The confluence of racism and sexism are of course a common theme in looking at the fight for Black women in America to achieve anything resembling equality. While Black men were fighting for the right to be treated the same as Whites, Black women were fighting for the right simply to be treated as men.
On August 18, 1920, after a long, hard battle, fought by women of privilege from across the country, the 19th Amendment to the Constitution was ratified and women in America were formally bestowed the same rights and privileges as men. It would be nearly five decades later that Black women would receive those same rights.
We like to celebrate our accomplishments here in America, as we like to think of ourselves as independent, forward thinking, and entrepreneurial. But it’s important to remember that for centuries there were two Americas, running separate, if not parallel lives. White America, and then everyone else. We celebrate the ratification of the 19th Amendment giving women the right to vote, but we often fail to mention that we really only mean white women. We celebrate Independence Day in America, but we fail to acknowledge an entire group of people who were not just subject to taxation without representation at that time, but held against their will as slaves, have no reason to celebrate that day, then or now.
We often celebrate just one part of America, the part we wish to see, through a patina of nostalgia for “the good old days” before we woke up and discovered how dreadful everything had been for a significant portion of the population. We have long been protected from the reality of history by a convenient whitewashing of our sins, which is why we created myths about our founders, and erected statues of our traitors.
This is not to say that you don’t acknowledge the sacrifice that women made in securing for themselves the right to vote, but we would do well to remember that they did not do it alone, and once they had secured their own place at the table, many of them walked away, leaving those without a seat or even a place to stand, to fend for themselves.
Even today, Black women are paid on average 62% of what white men are paid. That means it takes the typical Black woman 19 months to be paid what the average white man takes home in 12 months. That’s even worse than the national earnings ratio for all women, at 82%.
America has been many things, to many different people over the decades since it was first conceived. The great surprise that is often associated with the American identity is our capacity for hope, our seemingly endless imagination and the fervent belief that tomorrow will be better than today.
Today we celebrate 100 years since white women won their right to vote, and yet people of color throughout America are still fighting for that same right, even today. They fight against voter suppression, economic discrimination, a corrupt criminal justice system, and the redlining of the American Dream.

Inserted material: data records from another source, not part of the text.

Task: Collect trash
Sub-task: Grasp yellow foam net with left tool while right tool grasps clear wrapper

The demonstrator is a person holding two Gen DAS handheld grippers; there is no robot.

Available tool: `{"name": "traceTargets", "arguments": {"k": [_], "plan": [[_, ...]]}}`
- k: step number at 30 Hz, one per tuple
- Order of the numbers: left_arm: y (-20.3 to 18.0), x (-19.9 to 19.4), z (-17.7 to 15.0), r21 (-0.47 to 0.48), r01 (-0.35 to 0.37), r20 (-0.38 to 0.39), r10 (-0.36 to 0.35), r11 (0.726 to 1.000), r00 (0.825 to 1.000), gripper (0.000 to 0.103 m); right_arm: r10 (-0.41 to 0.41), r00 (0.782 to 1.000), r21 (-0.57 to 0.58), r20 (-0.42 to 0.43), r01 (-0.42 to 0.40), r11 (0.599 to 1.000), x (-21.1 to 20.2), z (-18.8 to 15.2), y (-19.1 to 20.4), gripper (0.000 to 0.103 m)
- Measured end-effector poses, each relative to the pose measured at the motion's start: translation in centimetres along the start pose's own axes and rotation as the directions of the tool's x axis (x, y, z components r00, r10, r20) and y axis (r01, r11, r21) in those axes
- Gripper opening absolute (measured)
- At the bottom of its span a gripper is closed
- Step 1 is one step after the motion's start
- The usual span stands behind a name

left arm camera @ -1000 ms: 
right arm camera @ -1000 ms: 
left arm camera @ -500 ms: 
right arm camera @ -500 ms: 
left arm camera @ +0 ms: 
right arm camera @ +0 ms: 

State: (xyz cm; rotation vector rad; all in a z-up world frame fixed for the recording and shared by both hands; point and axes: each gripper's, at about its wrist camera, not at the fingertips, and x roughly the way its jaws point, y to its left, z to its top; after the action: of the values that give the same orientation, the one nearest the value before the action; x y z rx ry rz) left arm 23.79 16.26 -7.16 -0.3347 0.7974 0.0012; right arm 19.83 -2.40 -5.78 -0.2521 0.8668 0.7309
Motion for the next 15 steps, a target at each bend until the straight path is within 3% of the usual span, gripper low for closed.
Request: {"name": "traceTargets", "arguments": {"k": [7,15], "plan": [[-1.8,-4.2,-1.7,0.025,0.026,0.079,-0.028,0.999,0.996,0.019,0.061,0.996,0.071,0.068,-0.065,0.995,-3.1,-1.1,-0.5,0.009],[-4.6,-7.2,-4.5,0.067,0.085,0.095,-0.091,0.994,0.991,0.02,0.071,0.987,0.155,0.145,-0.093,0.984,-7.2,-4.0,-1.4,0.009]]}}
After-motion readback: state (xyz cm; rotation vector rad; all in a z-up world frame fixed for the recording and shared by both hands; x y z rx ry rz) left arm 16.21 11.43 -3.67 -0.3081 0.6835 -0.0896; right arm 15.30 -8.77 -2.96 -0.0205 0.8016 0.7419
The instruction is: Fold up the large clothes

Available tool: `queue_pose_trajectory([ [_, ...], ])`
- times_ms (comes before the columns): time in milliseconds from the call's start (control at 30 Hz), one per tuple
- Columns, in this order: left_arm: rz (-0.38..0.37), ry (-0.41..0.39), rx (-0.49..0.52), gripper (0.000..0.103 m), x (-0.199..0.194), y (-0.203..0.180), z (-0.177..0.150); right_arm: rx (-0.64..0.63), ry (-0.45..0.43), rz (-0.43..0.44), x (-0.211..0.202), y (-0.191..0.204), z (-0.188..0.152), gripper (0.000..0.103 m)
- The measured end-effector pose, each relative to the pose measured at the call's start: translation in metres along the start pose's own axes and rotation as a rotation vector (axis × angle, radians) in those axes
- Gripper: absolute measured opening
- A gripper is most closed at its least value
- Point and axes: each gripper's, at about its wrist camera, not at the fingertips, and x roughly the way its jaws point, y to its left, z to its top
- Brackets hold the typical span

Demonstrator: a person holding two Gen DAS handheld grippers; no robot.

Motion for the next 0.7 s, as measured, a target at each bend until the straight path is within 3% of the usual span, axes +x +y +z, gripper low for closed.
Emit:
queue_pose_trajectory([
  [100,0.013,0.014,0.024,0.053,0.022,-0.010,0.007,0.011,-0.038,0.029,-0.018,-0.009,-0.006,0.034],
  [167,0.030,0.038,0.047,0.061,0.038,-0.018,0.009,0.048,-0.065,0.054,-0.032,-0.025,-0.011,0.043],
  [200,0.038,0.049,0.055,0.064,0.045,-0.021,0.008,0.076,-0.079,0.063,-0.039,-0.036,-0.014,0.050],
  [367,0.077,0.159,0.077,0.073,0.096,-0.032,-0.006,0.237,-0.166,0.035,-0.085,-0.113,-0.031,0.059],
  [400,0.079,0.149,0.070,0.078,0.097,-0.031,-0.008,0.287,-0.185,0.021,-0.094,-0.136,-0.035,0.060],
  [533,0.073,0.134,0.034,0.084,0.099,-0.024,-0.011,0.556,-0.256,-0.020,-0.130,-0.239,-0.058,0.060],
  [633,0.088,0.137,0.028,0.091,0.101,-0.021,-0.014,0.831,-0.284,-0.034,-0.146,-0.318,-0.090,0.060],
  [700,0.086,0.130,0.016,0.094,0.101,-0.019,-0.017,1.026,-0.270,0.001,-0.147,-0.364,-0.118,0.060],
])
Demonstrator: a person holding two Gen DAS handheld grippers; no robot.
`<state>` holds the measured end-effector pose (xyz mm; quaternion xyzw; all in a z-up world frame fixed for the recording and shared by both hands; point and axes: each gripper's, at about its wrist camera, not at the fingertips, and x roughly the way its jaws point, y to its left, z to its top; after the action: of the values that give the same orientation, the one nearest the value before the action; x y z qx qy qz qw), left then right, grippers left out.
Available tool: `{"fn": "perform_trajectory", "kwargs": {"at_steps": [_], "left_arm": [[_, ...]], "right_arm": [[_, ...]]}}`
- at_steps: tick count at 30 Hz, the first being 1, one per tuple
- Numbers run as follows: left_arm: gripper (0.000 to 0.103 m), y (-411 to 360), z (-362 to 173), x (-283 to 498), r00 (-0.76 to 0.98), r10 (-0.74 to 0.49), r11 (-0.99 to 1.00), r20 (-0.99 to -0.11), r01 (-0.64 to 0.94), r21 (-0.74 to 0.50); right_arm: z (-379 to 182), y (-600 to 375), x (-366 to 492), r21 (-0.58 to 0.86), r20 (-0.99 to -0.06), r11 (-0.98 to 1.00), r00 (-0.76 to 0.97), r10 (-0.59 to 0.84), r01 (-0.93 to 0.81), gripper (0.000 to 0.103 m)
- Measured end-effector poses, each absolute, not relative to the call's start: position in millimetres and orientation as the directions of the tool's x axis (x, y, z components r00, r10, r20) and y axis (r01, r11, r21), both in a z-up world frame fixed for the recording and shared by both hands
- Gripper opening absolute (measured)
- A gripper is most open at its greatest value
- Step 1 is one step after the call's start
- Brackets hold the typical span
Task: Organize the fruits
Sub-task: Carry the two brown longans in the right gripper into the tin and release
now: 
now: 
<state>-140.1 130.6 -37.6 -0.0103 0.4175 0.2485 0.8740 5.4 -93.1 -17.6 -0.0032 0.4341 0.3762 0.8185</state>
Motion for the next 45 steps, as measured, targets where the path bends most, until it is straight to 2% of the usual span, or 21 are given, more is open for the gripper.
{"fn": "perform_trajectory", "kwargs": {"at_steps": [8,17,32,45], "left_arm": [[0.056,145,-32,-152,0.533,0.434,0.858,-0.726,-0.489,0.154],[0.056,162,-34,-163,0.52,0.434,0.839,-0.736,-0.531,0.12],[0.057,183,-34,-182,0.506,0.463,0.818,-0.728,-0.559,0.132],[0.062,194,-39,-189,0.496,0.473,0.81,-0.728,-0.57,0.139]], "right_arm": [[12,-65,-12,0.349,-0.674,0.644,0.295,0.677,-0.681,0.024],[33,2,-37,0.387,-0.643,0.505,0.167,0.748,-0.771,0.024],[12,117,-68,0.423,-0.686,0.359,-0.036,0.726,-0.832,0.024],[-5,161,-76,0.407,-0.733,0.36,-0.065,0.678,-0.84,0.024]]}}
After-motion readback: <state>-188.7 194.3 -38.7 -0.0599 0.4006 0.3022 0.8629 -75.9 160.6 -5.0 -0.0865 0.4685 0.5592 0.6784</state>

What so many of us have failed to realize all these many years, is that we have not yet really won our independence, we have not yet gained our freedom, because not everyone has been given the same opportunity to achieve the dream. It would be as if all but Rhode Island or South Carolina had been granted their independence, while the rest of us celebrated.
The fight is not yet over, our race is not yet won. But we remain, as always, a country that is hopeful. Let us not walk away until everyone has had a chance to sit at the table and enjoy the fruits of our labor. Let us delay the celebration, until we can all join in.